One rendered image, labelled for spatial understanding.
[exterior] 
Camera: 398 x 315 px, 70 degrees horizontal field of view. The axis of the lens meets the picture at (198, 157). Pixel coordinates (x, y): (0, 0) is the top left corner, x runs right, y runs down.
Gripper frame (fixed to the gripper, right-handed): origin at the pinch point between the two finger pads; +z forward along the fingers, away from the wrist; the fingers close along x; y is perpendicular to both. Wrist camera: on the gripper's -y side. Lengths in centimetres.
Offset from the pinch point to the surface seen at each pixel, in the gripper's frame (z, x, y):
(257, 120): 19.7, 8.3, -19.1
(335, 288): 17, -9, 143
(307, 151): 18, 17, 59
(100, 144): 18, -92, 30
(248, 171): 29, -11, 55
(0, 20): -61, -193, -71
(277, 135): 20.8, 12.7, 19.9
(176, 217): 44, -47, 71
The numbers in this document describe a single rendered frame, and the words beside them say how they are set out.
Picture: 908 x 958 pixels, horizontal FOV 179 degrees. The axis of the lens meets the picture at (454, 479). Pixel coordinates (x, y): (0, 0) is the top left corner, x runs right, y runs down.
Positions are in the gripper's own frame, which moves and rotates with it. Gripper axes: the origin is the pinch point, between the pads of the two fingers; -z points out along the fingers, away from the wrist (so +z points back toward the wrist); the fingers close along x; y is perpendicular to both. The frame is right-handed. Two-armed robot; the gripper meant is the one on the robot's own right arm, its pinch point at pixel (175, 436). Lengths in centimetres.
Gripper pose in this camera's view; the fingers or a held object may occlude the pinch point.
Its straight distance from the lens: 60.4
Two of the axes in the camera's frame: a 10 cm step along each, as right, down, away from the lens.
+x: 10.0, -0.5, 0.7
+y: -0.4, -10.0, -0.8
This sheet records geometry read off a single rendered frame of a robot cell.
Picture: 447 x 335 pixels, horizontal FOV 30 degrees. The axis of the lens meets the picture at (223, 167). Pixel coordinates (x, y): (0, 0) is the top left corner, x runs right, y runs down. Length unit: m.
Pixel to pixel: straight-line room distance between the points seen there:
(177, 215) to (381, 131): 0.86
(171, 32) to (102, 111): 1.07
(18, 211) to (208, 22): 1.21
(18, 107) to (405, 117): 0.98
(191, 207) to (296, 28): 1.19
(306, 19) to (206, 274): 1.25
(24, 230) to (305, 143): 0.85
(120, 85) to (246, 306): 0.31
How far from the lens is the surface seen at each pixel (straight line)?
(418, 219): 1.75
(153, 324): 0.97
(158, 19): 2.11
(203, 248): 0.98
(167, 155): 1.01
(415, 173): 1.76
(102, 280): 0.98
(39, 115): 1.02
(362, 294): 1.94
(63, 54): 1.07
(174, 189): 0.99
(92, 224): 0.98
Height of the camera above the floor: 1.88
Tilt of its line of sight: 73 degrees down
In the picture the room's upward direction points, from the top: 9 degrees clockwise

...

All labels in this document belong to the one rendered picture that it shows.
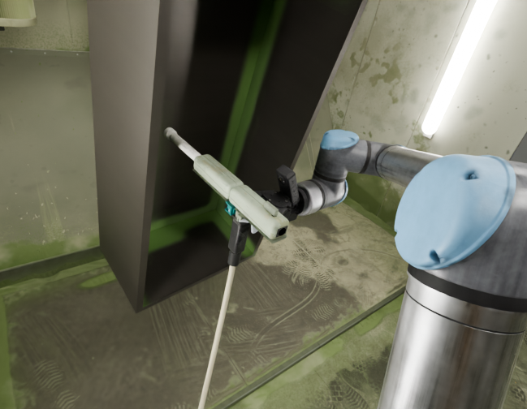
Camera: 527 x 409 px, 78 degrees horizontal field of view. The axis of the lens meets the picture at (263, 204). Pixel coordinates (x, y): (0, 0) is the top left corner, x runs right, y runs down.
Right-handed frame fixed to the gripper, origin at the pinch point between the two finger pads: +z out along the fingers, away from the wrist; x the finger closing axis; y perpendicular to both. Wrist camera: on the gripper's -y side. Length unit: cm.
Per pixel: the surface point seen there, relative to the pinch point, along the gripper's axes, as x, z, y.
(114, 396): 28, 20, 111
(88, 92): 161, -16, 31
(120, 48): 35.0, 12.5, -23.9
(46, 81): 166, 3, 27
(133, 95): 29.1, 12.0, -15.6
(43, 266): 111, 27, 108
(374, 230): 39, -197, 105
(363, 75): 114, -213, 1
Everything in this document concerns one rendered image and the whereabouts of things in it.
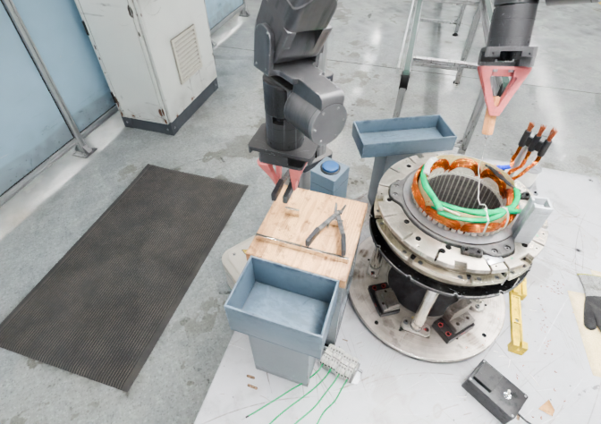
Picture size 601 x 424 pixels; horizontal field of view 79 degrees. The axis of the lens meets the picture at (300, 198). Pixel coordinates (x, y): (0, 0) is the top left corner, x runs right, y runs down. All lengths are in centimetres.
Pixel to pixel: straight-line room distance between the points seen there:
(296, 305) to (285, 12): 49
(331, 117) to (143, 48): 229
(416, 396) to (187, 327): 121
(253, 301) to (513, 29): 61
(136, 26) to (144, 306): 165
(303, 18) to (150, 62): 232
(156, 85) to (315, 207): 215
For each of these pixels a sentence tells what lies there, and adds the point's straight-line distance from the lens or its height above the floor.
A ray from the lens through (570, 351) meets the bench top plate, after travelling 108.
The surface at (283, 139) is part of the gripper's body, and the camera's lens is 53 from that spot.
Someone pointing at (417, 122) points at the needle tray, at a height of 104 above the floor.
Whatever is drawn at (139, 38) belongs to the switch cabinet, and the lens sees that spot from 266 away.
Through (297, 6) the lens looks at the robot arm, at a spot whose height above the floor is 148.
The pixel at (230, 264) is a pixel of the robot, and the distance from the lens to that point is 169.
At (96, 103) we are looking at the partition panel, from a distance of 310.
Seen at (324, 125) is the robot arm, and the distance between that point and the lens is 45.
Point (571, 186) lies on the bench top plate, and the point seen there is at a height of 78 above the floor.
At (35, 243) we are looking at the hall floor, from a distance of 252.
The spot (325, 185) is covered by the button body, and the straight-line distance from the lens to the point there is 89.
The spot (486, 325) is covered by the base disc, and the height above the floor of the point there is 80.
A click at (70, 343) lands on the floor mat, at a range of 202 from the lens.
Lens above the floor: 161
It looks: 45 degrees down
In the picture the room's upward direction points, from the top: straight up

--

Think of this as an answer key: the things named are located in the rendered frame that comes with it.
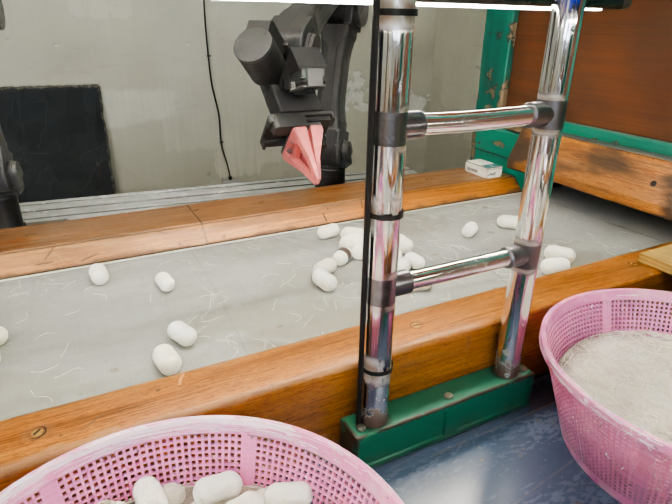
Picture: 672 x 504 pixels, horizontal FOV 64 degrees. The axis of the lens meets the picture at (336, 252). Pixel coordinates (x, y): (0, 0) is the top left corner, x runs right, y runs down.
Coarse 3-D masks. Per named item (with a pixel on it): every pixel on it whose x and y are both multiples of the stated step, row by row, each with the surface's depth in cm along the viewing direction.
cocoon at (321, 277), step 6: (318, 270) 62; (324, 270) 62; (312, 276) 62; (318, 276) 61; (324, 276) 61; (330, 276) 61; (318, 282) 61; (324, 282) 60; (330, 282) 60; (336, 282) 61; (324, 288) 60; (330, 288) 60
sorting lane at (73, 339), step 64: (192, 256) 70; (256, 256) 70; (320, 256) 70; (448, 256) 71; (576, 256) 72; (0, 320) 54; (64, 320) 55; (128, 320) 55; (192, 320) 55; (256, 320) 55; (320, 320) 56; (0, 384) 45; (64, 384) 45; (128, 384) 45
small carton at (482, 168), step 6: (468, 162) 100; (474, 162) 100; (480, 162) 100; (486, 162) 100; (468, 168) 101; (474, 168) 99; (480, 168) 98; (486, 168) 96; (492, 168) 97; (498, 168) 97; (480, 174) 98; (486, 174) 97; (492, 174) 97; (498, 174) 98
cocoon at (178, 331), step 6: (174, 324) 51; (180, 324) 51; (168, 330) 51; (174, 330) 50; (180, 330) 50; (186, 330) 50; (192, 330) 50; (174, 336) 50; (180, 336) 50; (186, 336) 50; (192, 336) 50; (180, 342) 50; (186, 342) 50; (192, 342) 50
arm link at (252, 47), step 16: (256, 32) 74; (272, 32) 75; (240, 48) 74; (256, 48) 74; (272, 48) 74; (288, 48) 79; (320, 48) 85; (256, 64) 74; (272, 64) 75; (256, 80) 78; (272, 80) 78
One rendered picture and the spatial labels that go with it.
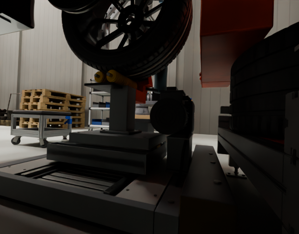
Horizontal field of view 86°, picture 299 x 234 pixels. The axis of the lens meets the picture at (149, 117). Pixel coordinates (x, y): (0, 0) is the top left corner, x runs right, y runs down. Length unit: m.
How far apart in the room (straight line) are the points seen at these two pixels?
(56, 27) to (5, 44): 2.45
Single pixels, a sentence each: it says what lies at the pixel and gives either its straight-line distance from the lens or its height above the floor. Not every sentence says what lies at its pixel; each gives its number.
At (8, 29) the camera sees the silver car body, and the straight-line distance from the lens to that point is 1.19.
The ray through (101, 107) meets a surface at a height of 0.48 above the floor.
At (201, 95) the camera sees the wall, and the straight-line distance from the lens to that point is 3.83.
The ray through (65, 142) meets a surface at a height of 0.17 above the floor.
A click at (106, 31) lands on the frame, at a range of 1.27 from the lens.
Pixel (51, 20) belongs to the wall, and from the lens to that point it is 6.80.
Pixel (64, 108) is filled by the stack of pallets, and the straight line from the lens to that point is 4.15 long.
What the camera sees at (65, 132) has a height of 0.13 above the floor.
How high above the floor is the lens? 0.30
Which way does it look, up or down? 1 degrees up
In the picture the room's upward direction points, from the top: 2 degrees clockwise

● **Task brief**: Every line above in the stretch from the one with "All labels in" through the one with "Everything in this" is to be transcribed exactly, ends included. No picture is copied.

● **Result for this exercise**:
All labels in this document belong to the one rendered picture that it shows.
Camera: 527 x 409 px, 78 degrees horizontal field of view. The axis of the lens meets the picture at (263, 204). Pixel coordinates (x, y): (0, 0) is the top left corner, x runs right, y runs down.
Right-handed frame fixed to the gripper, origin at the pinch point between the two finger pads: +z out along the fingers, away from the wrist; x the finger closing axis; y perpendicular to both. Wrist camera: on the gripper's -y side. Length unit: cm.
Per pixel: the surface point seen there, relative to the pinch point, along the gripper's axes, as x, z, y.
(114, 396): 28, 20, 111
(88, 92): 161, -16, 31
(120, 48): 35.0, 12.5, -23.9
(46, 81): 166, 3, 27
(133, 95): 29.1, 12.0, -15.6
(43, 266): 111, 27, 108
(374, 230): 39, -197, 105
(363, 75): 114, -213, 1
Everything in this document concerns one rendered image and the whereabouts of things in it.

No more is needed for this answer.